***** Input material *****

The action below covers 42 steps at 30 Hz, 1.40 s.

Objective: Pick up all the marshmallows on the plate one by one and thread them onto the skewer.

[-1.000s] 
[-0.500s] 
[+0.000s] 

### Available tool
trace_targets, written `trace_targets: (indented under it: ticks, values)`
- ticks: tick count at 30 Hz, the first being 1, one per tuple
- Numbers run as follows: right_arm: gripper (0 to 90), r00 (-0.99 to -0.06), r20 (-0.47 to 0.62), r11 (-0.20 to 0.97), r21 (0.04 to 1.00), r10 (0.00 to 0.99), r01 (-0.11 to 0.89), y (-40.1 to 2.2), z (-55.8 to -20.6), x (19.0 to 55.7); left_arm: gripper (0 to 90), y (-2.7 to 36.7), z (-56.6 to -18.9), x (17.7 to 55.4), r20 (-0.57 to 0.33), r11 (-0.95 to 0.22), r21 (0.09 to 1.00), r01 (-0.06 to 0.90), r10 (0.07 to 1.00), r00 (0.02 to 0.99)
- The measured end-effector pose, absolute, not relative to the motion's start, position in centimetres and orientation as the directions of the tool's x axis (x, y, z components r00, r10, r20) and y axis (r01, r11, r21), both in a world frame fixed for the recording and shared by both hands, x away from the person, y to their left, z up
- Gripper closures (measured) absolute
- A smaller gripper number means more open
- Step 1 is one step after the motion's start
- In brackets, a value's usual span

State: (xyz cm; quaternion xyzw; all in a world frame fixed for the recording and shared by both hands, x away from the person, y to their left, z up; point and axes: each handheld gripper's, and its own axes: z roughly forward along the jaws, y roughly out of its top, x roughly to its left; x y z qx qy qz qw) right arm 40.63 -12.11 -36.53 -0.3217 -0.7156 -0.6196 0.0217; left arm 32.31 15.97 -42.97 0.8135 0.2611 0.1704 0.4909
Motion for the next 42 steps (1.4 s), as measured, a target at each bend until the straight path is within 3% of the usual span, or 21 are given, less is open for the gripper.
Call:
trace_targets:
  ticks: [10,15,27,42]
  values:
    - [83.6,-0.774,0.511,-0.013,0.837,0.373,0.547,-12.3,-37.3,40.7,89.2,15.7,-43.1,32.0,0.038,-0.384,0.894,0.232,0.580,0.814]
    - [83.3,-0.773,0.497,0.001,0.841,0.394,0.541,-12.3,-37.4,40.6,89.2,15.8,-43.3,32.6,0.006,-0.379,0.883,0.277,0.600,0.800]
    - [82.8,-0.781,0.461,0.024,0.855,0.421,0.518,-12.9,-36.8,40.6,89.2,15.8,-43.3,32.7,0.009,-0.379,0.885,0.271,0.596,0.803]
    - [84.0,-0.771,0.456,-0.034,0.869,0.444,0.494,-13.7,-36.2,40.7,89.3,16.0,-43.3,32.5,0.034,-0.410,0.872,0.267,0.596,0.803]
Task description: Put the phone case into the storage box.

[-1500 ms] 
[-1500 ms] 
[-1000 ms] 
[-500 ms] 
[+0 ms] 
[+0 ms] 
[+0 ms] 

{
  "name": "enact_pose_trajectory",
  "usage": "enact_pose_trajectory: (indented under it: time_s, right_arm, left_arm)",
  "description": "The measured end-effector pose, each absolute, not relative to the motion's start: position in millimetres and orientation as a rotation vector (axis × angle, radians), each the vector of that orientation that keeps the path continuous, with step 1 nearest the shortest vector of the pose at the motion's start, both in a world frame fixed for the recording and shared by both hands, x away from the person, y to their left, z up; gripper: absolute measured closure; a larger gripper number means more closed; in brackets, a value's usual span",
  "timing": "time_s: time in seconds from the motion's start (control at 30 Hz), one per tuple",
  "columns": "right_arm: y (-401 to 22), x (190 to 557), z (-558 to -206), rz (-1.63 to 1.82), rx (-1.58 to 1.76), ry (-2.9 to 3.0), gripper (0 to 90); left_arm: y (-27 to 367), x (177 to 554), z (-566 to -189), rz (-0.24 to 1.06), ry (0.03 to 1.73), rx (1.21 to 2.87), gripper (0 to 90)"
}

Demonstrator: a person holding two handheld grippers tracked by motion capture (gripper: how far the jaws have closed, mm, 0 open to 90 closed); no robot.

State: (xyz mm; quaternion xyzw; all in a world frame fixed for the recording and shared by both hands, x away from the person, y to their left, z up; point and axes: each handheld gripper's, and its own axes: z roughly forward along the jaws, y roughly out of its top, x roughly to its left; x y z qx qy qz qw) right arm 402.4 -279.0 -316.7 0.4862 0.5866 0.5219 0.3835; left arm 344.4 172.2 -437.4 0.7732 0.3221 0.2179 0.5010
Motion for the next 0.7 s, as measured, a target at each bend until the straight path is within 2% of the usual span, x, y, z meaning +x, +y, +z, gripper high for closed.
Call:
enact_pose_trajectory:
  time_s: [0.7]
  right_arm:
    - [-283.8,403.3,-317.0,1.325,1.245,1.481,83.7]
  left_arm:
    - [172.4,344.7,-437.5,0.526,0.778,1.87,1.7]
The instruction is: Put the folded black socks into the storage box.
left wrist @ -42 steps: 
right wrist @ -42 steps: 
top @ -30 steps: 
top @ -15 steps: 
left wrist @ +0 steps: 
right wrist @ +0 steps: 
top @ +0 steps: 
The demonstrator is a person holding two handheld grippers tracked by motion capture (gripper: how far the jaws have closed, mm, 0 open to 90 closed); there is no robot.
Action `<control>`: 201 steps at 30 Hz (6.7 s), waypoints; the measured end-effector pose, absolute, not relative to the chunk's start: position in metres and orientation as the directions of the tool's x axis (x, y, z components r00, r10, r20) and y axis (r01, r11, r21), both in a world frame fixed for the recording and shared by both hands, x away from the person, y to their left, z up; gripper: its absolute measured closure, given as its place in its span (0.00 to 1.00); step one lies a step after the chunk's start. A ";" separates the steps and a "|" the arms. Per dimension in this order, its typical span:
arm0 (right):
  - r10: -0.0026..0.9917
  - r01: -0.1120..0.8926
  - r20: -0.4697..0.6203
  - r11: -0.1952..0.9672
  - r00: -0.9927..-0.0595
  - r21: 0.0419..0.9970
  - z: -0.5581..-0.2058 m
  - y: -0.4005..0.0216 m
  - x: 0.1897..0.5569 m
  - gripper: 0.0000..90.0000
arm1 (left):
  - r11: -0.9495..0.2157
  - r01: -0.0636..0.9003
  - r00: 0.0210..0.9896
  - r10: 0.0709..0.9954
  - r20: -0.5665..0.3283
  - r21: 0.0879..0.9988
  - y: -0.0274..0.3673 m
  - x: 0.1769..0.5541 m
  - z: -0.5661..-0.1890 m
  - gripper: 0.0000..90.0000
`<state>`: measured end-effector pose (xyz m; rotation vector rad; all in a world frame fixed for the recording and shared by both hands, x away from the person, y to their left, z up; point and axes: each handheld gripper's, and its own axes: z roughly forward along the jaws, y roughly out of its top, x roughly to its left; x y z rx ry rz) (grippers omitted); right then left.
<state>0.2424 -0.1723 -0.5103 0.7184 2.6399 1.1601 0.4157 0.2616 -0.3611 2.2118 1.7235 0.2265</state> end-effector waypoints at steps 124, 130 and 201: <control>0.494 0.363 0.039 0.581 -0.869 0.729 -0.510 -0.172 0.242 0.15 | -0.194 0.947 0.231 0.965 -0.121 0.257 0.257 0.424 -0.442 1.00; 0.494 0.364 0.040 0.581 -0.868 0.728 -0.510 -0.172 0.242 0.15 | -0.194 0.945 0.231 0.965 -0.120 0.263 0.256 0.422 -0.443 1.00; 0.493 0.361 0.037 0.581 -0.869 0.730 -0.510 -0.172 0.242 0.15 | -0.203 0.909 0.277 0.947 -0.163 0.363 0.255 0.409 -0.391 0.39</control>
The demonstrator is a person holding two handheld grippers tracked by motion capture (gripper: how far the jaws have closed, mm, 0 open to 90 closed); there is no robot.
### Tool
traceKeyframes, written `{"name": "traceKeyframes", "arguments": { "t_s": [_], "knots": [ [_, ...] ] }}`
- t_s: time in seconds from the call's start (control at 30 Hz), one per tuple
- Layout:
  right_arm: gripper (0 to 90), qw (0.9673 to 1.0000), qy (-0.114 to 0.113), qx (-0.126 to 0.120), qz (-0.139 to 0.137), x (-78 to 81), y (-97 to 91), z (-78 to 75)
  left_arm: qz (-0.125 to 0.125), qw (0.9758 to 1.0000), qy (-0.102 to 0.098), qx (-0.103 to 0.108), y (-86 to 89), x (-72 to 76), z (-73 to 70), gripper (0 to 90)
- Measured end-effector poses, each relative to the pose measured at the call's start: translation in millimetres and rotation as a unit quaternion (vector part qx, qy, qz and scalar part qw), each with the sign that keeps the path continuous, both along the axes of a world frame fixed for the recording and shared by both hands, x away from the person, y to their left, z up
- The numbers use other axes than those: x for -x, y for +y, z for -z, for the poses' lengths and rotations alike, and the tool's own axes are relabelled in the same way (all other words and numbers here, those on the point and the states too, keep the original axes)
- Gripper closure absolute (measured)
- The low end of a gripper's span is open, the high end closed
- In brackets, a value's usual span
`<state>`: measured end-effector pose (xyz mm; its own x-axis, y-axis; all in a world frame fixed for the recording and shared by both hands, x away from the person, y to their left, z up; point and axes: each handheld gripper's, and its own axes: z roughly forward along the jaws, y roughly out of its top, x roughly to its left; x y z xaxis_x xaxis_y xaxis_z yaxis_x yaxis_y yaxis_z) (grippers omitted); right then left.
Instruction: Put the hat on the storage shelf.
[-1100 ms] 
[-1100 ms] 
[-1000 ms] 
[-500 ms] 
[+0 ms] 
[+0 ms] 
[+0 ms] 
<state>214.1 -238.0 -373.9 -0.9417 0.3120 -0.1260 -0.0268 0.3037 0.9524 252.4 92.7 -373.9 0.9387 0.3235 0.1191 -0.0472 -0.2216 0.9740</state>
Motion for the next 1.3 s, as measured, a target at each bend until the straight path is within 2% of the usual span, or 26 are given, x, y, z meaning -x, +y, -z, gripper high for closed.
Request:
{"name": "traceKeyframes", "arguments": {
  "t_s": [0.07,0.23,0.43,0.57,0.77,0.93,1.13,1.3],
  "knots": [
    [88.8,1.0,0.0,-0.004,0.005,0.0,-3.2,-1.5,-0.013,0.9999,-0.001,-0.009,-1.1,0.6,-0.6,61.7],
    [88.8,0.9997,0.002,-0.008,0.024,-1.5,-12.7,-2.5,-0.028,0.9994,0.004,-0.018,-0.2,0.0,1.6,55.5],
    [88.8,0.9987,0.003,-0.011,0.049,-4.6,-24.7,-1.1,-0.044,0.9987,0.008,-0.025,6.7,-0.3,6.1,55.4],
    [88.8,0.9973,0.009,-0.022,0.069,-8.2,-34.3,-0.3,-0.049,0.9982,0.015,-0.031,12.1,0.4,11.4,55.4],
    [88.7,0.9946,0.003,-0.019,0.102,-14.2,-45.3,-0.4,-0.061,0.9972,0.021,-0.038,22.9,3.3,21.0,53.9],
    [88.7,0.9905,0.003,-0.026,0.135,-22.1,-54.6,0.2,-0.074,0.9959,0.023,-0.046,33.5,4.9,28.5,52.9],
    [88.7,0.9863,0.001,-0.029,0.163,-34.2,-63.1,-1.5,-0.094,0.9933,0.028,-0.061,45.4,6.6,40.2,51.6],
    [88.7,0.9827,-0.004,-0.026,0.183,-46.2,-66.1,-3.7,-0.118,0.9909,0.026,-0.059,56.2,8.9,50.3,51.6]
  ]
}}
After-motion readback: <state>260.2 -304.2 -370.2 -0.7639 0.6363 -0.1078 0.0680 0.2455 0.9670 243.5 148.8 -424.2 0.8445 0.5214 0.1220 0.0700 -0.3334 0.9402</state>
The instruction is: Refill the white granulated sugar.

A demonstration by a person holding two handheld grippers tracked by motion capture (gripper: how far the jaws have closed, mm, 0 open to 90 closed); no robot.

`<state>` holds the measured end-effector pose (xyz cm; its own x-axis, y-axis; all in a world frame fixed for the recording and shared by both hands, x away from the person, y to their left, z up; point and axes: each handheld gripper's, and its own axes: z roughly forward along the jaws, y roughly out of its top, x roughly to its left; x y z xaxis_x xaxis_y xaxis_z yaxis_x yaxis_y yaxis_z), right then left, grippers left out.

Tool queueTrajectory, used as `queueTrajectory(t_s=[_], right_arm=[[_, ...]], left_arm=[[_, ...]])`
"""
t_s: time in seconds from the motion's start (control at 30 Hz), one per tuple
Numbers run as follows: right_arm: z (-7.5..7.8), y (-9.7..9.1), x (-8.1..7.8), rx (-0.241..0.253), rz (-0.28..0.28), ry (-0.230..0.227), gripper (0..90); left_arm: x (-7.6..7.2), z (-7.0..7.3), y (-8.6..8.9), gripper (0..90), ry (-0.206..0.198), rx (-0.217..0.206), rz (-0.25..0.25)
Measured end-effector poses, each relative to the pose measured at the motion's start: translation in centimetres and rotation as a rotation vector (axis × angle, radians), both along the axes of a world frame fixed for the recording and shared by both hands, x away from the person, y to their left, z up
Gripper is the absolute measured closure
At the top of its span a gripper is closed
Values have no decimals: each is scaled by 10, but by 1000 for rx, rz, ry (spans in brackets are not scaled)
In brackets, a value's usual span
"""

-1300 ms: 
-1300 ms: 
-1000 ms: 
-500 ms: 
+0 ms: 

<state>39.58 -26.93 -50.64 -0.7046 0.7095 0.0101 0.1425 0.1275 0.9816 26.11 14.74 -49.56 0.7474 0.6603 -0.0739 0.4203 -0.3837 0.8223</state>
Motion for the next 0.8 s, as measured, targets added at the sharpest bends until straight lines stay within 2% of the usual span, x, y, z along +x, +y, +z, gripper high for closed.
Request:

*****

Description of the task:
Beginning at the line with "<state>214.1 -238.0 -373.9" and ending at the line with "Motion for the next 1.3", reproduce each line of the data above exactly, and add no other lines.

Result for this task:
<state>214.1 -238.0 -373.9 -0.9417 0.3120 -0.1260 -0.0268 0.3037 0.9524 252.4 92.7 -373.9 0.9387 0.3235 0.1191 -0.0472 -0.2216 0.9740</state>
Motion for the next 1.3 s, as measured, a target at each bend until the straight path is within 2% of the usual span, or 26 are given, x, y, z meaning -x, +y, -z, gripper high for closed.

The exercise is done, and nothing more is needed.